**WORK TO COMPLETE**
How many lines of the listing below contain the word "pink"? Reply with that number alone.

**SUPPLIED RECORDS**
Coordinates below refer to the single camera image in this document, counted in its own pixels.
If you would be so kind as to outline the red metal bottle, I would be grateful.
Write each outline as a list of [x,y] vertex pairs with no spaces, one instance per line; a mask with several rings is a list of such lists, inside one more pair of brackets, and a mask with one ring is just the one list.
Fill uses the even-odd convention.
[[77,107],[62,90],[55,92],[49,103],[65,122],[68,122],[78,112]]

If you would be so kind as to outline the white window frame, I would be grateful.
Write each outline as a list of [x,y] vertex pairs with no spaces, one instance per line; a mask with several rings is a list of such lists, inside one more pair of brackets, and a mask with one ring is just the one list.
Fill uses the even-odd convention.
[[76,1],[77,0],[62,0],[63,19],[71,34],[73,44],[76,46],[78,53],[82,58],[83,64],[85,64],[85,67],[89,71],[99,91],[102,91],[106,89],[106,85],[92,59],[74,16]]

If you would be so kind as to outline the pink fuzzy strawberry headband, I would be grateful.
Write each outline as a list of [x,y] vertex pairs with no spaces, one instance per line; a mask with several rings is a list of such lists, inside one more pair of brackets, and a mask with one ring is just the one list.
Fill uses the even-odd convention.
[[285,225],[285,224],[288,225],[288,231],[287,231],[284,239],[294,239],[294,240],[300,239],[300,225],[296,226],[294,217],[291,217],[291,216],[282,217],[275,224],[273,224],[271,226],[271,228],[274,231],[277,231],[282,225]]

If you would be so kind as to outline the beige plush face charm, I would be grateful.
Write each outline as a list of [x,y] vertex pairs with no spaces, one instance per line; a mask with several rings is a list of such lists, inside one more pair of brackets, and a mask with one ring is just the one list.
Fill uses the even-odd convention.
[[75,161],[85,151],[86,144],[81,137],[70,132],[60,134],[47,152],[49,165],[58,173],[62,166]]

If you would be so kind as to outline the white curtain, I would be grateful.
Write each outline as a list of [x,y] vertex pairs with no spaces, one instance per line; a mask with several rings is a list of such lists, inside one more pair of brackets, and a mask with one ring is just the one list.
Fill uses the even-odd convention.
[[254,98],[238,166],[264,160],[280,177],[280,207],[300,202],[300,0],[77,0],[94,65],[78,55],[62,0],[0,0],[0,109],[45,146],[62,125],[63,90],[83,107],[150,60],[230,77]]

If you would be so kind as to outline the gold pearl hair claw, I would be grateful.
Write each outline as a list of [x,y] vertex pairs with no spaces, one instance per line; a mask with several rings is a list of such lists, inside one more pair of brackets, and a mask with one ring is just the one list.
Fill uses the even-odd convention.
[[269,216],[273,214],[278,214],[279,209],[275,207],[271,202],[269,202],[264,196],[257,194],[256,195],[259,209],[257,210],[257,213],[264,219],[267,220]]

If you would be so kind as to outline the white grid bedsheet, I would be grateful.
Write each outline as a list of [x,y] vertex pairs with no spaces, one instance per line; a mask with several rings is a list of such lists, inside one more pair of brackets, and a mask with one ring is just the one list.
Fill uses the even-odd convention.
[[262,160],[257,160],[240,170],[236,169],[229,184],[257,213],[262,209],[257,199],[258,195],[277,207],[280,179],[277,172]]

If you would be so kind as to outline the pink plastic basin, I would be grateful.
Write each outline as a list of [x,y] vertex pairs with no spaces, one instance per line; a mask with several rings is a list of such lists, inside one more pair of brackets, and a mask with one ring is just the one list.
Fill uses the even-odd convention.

**COMPLETED EXERCISE**
2